Discontinuity. I eventually find myself in a courtyard of some kind of resort. There are tables and ornate folding chairs placed around the central patio. I look around and see the President of the United States, George W. Bush off a short distance, getting out of a limo. I wonder what's going on, when I notice an older man in a suit by a pillar a few feet from where I am standing. I approach him and ask him what's happening. He looks at me with a condescending scowl and tells me that I shouldn't be here, this is a formal occaision and I should not be seen. I tell him that I did not know that, and he responds again with the suggestion to hide. There will be a photo shoot soon, and I will ruin the picture if I am seen near the President. I try to move quickly, but I do not move the speed that my leg movements warrant. I duck behind a pair of pillars as a formal fanfare is played (the end of the Star Spangled Banner, I believe), and I see the flashes of cameras. Still behind the pillars, I hop down from a short wall that raises the patio, hoping that I did not ruin the photoshoot.

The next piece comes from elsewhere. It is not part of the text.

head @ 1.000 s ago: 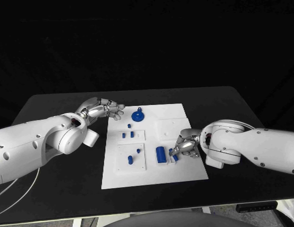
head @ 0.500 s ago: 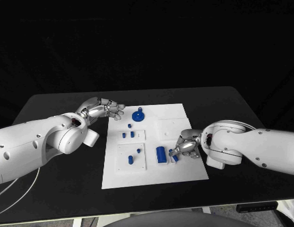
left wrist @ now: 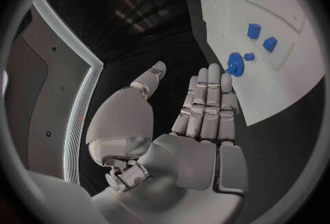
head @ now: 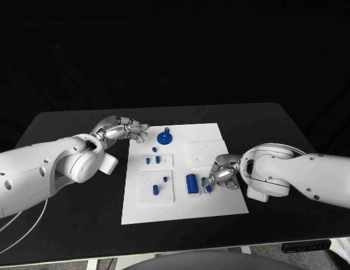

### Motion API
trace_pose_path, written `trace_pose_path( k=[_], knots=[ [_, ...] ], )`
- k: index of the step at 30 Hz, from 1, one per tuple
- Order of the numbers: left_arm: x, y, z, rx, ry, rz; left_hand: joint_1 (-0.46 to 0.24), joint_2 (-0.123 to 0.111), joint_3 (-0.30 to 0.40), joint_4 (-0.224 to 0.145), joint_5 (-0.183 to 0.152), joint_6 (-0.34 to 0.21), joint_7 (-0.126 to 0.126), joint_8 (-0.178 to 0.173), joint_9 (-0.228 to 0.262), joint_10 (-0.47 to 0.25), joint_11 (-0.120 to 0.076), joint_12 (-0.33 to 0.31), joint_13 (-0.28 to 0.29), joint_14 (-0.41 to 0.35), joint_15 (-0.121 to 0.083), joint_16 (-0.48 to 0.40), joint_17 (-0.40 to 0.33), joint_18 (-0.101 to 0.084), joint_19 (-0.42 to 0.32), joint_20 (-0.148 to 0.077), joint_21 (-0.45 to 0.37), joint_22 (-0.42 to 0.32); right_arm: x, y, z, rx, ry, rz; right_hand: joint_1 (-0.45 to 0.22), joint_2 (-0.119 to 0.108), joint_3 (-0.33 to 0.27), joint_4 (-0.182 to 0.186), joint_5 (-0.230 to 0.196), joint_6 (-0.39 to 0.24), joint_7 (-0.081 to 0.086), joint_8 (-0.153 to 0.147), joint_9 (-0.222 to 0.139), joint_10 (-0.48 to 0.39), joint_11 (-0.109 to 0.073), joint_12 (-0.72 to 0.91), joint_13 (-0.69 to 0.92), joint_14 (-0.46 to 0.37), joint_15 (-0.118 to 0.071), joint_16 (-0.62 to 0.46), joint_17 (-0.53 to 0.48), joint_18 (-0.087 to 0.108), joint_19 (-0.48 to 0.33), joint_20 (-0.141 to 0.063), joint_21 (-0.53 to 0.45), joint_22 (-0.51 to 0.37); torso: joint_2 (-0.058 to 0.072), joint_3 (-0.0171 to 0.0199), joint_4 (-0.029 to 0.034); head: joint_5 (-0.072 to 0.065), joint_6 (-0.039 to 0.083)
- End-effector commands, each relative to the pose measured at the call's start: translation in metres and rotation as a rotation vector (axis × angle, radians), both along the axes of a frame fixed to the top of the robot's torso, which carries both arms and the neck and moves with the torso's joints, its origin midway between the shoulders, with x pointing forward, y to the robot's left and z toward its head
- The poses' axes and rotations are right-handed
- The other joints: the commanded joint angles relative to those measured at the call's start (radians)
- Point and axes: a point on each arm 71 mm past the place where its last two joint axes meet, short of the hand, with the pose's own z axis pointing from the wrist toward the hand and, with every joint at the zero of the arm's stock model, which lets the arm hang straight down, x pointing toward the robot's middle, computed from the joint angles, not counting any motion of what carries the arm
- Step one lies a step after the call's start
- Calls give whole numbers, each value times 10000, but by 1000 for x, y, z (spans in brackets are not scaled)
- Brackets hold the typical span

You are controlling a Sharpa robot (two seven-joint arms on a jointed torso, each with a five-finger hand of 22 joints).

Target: Assemble the parts on the task board

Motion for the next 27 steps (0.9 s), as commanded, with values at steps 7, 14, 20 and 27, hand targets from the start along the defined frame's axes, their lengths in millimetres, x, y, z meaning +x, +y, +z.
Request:
trace_pose_path(
  k=[7, 14, 20, 27],
  knots=[
    [-1, -2, 1, -29, -26, -147, -16, 60, -16, -28, 31, -26, -47, 69, -14, 34, -30, -23, 17, 97, 5, -46, 23, 113, 20, 27, -71, 19, -3, 1, 0, 63, 150, 301, 99, 37, -20, 73, -37, -11, 43, 68, 19, 10, -42, 56, -2, 21, -77, -17, 14, 153, 15, -54, -38, 101, 4, -2, 6, 5, -13],
    [0, -1, 1, -20, -27, -130, -16, 60, -16, -29, 31, -26, -47, 70, -15, 33, -30, -23, 18, 98, 5, -51, 30, 113, 21, 26, -75, 22, -4, 1, 0, 95, 164, 331, 120, 58, -26, 62, -35, -11, 41, 73, 23, 15, -45, 58, -1, 22, -79, -15, 16, 153, 15, -57, -35, 104, 2, -3, 6, 12, -36],
    [0, -2, 1, -16, -27, -139, -15, 60, -15, -30, 32, -26, -47, 71, -17, 33, -30, -23, 18, 99, 5, -56, 35, 113, 22, 26, -78, 25, -3, -1, 0, 71, 94, 294, 188, 78, -47, -2, -33, -18, 39, 80, 28, 17, -47, 59, -1, 20, -84, -13, 18, 153, 9, -63, -29, 110, 2, -4, 3, 17, -19],
    [0, -2, 1, -19, -36, -144, -15, 63, -14, -30, 32, -26, -47, 72, -18, 33, -30, -24, 18, 100, 5, -61, 41, 113, 23, 26, -81, 28, 3, -7, 0, 88, -305, 258, 323, 103, -76, -134, -34, -28, 37, 93, 37, 22, -49, 61, -1, 17, -89, -11, 20, 153, 3, -73, -23, 116, -1, -2, 4, 16, 2]
  ],
)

A man and woman peer down over the wall and laugh, saying that I just barely got out of the photo. They show me a black-and-white lineart picture, and the barest sliver of my head is visible near where the wall drops off from view. Dream ends.
"Communication"
Somewhat fragmented. I am in a house which has a tall upper-story balcony. Across from the balcony a very long ways is another similar balcony. A high-school friend of mine is there. The dream mostly consists of us attempting to use binoculars and sign language to communicate. I think to use walkie talkies, morse code, and even semaphore (Commentary: I do not know semaphore in real life nor in the dream), but we use sign language instead (Commentary: I also do not understand sign language in real life. This dream is likely due to my interest in constructed languages and my recent aspirations to formally construct one.).
"Tribal Grounds"
Fragment. Discontinuity. I am in some sort of residence resembling my paternal grandparents' summer trailer up in Wisconsin, on an expansive sunlit field of grass with bizarre, dome-shaped huts in the distance. I have the binoculars from the previous dream with me. I look around at the huts through the binoculars, and spot a few people walking around. Discontinuity.
"Nomic"
I am at my paternal grandparents' house, their kitchen specifically, with my father and uncle. I hold in my hand a device resembling a fusion between a PDA and an electronic game. I understand the device to be used in the game of nomic (Commentary: my favorite game, even though a device such as that should not be possible due to nature of the game: http://en.wikipedia.org/wiki/nomic). I hear from someone whom I do not remember that amy uncle likes the game of Skip Bo but would like to modify the rules of the game. I take this as an opportunity to introduce nomic to him. We begin playing, adding a few nonsensical rules (entering into the device via keypad) which I do not clearly remember. I wake up eventually.